Details aside, all service companies can be divided into two categories - those that embody desires (let's call them operational-type companies), and those that add value to experience, intelligence, creativity and trends (let's call them engineering-type companies).
Perhaps in the literature they are described differently, but I use only practical observations and assigned them names based on my own perception of the world.
Let's say a customer has a request for a service. It can be any service. For example, you need to make a website.
The operating company will force you to fill out a very detailed terms of reference. The need to fill in will prove very convincing. Will argue about transparency, mutual understanding and mutual responsibility for the result.
The engineering company will ask what problem this site should solve. While the client is thinking and metamorphosing, a lot of interesting things will become clear. In particular, how far the initial requirements are from the real problem. The company will then gently lead the client to understand that their presentation - not quite what you need. By the time the client is ready to let go of control and trust, he will be offered functionality that he did not even think about and several options to choose from. The result will be the elimination of the source of the client's pain. Even if he is only aware of the symptoms.
[Decision and result]
The operating company will demonstrate how everything works by checking each line of the terms of reference.
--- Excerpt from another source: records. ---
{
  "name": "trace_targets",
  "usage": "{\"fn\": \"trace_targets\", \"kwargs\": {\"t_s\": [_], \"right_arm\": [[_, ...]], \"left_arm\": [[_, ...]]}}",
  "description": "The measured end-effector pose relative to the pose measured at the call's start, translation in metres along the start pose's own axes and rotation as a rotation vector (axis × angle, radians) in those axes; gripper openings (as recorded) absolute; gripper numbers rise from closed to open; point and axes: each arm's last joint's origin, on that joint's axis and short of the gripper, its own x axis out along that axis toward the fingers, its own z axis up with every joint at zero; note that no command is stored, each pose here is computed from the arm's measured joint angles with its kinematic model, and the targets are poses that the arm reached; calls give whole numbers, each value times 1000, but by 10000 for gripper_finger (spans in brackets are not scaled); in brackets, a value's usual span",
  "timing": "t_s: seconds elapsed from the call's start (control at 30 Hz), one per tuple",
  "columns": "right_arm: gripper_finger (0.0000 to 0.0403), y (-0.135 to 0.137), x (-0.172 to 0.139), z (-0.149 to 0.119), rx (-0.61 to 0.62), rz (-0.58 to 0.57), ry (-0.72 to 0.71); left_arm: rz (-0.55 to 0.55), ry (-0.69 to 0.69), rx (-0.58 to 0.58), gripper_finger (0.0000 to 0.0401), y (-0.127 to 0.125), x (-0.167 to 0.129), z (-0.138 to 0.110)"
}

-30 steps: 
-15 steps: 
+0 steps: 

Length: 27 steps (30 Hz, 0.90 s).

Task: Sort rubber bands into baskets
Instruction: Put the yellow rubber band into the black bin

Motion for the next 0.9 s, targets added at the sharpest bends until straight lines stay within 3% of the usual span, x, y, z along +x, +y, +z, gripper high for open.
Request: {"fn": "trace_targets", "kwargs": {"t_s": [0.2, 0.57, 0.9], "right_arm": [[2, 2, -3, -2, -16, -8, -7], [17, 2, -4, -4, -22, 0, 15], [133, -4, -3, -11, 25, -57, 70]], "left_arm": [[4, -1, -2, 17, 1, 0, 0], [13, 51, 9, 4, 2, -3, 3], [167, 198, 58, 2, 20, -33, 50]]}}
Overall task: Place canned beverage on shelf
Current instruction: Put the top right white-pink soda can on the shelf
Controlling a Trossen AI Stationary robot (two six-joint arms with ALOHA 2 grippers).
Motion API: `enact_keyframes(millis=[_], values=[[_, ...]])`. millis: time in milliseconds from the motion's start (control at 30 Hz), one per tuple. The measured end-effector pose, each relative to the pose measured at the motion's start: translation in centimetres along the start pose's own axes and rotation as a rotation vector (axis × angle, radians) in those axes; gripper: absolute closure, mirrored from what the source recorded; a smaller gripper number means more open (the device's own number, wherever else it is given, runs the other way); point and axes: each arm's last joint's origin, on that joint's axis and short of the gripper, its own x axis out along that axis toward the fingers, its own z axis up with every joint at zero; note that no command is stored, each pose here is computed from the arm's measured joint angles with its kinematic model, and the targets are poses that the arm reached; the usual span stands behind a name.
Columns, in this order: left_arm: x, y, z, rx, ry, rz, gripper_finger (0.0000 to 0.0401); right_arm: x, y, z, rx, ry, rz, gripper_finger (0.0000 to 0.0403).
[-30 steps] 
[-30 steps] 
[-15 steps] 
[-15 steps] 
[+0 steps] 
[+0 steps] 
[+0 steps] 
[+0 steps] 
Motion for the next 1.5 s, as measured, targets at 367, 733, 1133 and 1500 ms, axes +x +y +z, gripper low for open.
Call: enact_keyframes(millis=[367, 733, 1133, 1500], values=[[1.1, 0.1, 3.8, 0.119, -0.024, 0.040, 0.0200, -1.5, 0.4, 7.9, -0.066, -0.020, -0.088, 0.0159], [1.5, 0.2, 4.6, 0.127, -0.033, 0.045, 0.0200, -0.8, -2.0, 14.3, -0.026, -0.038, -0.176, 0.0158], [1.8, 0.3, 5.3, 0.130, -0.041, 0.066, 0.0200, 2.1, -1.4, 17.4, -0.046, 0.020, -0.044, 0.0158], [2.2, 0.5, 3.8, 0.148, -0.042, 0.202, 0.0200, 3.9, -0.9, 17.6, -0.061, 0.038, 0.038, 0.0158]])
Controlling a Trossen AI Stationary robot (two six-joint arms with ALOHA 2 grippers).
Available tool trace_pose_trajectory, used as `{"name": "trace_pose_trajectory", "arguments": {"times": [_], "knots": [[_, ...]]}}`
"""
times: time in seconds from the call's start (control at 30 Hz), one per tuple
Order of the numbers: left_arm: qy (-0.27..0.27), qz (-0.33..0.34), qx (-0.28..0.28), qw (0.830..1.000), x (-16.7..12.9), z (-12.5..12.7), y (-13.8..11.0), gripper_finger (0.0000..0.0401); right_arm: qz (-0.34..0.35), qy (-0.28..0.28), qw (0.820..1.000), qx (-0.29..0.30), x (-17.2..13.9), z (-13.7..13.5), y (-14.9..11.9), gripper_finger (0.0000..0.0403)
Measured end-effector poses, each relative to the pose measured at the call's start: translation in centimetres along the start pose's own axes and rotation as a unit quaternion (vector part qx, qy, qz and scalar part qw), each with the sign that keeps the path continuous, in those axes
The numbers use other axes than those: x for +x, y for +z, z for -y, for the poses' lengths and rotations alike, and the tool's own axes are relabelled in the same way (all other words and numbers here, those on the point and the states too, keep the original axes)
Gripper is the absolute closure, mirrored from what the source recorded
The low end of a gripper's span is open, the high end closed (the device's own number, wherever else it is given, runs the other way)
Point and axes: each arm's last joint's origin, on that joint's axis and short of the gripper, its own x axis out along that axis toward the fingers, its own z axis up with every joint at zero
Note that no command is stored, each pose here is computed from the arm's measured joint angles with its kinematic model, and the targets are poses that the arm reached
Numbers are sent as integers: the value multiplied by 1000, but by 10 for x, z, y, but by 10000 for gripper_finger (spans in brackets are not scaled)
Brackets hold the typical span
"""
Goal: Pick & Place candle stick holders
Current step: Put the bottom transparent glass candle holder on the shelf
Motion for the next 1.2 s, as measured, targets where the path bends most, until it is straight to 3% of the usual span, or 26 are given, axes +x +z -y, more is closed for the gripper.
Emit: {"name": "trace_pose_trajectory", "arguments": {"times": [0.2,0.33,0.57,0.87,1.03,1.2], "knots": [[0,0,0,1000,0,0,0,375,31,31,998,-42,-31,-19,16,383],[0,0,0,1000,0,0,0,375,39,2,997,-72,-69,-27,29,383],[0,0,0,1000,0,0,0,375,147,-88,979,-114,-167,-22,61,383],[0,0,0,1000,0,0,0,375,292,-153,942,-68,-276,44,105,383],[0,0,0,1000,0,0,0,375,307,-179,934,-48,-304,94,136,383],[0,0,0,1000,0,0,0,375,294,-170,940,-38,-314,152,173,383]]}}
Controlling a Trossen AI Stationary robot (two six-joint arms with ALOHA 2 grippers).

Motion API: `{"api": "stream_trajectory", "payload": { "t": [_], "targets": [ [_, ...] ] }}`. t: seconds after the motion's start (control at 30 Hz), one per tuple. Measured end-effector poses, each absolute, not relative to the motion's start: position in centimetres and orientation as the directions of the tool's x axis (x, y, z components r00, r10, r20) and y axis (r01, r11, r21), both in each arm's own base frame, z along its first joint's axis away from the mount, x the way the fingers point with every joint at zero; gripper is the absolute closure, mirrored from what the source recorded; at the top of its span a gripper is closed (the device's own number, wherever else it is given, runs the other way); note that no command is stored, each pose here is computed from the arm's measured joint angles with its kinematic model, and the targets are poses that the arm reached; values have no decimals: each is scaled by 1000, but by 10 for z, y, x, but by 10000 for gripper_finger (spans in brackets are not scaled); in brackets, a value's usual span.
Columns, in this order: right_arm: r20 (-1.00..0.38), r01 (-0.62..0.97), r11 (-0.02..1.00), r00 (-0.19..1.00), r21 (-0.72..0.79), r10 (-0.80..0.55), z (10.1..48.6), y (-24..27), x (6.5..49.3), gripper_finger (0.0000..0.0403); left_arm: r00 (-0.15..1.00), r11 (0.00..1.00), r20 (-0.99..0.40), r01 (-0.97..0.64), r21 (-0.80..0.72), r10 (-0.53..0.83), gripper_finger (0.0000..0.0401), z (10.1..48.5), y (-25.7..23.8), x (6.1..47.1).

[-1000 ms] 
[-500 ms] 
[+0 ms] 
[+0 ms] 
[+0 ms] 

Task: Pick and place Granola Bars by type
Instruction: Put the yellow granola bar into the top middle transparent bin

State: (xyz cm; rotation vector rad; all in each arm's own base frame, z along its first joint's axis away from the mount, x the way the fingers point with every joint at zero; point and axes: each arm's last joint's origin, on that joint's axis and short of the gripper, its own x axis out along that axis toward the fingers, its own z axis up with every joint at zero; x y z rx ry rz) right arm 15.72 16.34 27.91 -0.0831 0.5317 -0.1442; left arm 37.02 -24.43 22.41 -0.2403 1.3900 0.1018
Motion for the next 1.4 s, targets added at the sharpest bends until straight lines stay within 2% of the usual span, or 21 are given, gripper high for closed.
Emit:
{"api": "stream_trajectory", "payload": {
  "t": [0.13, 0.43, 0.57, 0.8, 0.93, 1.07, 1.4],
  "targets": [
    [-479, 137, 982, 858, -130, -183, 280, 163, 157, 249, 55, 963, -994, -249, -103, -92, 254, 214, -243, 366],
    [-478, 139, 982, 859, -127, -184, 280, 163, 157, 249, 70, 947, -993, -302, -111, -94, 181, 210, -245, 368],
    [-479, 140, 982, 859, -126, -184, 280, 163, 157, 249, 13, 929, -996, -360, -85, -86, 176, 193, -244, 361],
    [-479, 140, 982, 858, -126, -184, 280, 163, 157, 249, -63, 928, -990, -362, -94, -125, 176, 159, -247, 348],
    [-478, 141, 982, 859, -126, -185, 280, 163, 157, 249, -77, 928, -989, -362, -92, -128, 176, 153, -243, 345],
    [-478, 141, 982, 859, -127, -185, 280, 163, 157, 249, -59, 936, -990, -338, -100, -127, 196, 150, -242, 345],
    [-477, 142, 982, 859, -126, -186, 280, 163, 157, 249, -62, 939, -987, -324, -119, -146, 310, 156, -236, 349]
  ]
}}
Did you like that green button in the upper left corner? - There she is. And it doesn't matter that the whole world is looking for this button in the right corner. For them, there is no difference between decision and result. Their product is an exact copy of the client's wishes, completed within the promised time frame.
The engineering company, having found out the desired result, will propose to fix the initial indicators. And it will track their growth after the implementation of the solution. Even if the client does not really care about it (this also happens). Just to make sure there is a result in the proposed solution. They then use this information in their marketing materials to attract new customers. Because they also sell differently.
The operating company will take the cost per hour. The client will receive an estimate of where each hour will be spent. Possibly make adjustments. Perhaps they will be accepted and cut off from the total cost. It's simple: less risk = less income.
An engineering company will take a fixed cost without explaining what is inside it, and will not bargain - what is priceless inside. Intelligence. Many years of experience. Talent. She will not get a mass client in this way, but she will get a reliable, mature and status one. And the client will get much more - multiple payback in the long term. This result is not simple and not always predictable. But: more income = more risk.
This post is not about what is good and what is bad. Different companies are needed, different companies are important. And in both cases, there can be both justified and unjustified customer expectations... I just wanted to provide a basis for two issues that concern the owners.
Question 1. How to choose a service provider?
I already wrote once about two approaches to delegation... It works the same way here. Assess who holds the intellectual asset - if you are, find an operational contractor. If you want more, look for an engineering approach.
Question 2. How to increase the margin of the service business?
It is just something to indicate or increase the added value of intelligence. For this - yes, you have to add it. Make a transformation from an operating room to an engineering type.
But these changes are not easy, because they are embedded in contracts, in processes, in communications, in systems. And the most important thing is in their heads.
Changing what works is a thankless task. Especially with an increase in the share of risk. In even false stability.
Very soon and for a very long time, this risk will serve as an argument why the changes will not take root. Do you have enough patience and courage not to back off?
Sometimes it seems to me that it is easier to create a new company than to transform what is going on a knurled one. And operating-type companies remain in the operating business, accept themselves as such and work on the quality of operating indicators - speed of service, quality of service and optimization of business processes.
Perhaps you have a different opinion?